* **INSTRUCTIONS FOR THE TASK**:
Images excepted, the data below must be repeated exactly.

* **RAW DATA**:
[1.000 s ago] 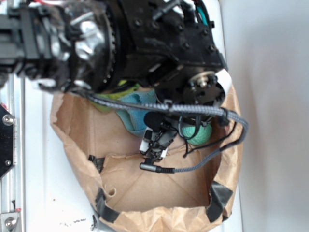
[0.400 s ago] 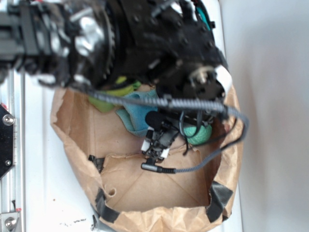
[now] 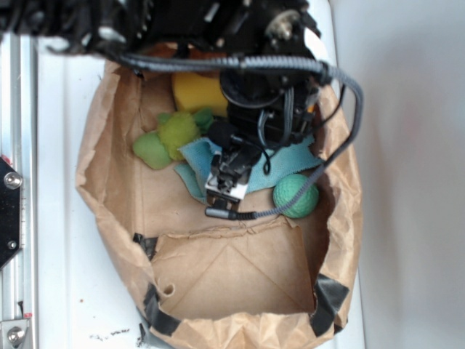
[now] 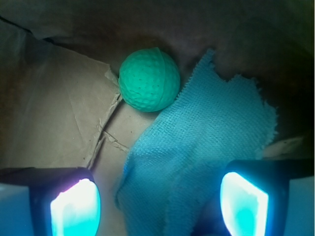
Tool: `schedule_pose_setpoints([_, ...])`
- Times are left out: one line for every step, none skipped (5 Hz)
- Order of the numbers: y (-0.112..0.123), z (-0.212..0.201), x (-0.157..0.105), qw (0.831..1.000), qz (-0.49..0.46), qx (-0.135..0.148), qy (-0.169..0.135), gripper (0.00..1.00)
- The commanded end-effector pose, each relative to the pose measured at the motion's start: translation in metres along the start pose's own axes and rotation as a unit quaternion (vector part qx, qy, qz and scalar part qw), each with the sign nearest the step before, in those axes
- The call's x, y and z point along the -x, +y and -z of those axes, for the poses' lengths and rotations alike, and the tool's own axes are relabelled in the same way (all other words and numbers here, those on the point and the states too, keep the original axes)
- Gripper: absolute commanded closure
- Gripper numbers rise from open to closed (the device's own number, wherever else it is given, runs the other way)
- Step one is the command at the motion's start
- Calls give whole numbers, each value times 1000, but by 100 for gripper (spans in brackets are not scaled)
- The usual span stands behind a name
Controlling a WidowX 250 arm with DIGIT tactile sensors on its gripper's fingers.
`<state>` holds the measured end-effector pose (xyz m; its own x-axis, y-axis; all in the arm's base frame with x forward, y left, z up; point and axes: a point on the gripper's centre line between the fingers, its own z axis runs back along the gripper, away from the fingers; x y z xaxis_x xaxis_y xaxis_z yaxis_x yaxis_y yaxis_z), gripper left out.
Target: Grab the blue cloth.
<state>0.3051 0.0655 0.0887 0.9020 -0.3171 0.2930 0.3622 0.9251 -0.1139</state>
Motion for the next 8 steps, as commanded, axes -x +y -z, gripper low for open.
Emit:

* **TASK RESPONSE**:
[1.000 s ago] 
[0.400 s ago] 
[now] 
[now] 
Tool: `schedule_pose_setpoints([_, ...])`
- Times are left out: one line for every step, none skipped (5 Hz)
- Order of the numbers: y (-0.112..0.123), z (-0.212..0.201), x (-0.157..0.105), qw (0.831..1.000), qz (-0.49..0.46), qx (-0.135..0.148), qy (-0.169..0.135), gripper (0.00..1.00)
- The commanded end-effector pose, each relative to the pose measured at the motion's start: translation in metres along the start pose's own axes and rotation as a unit quaternion (vector part qx, qy, qz and scalar part qw), each with the sign nearest the step before, in those axes
- The call's x, y and z point along the -x, +y and -z of those axes, for the poses' lengths and rotations alike, and the tool's own axes are relabelled in the same way (all other words and numbers here, those on the point and the states too, keep the original axes)
- Gripper: absolute commanded closure
- Gripper numbers rise from open to closed (the device's own number, wherever else it is given, runs the other way)
- Step one is the command at the motion's start
- Calls give whole numbers, each value times 1000, but by 100 for gripper (spans in brackets are not scaled)
- The usual span stands behind a name
Controlling a WidowX 250 arm with DIGIT tactile sensors on its gripper's fingers.
`<state>` holds the measured end-effector pose (xyz m; its own x-axis, y-axis; all in the arm's base frame with x forward, y left, z up; point and axes: a point on the gripper's centre line between the fingers, its own z axis runs back along the gripper, away from the fingers; x y z xaxis_x xaxis_y xaxis_z yaxis_x yaxis_y yaxis_z), gripper left out.
Target: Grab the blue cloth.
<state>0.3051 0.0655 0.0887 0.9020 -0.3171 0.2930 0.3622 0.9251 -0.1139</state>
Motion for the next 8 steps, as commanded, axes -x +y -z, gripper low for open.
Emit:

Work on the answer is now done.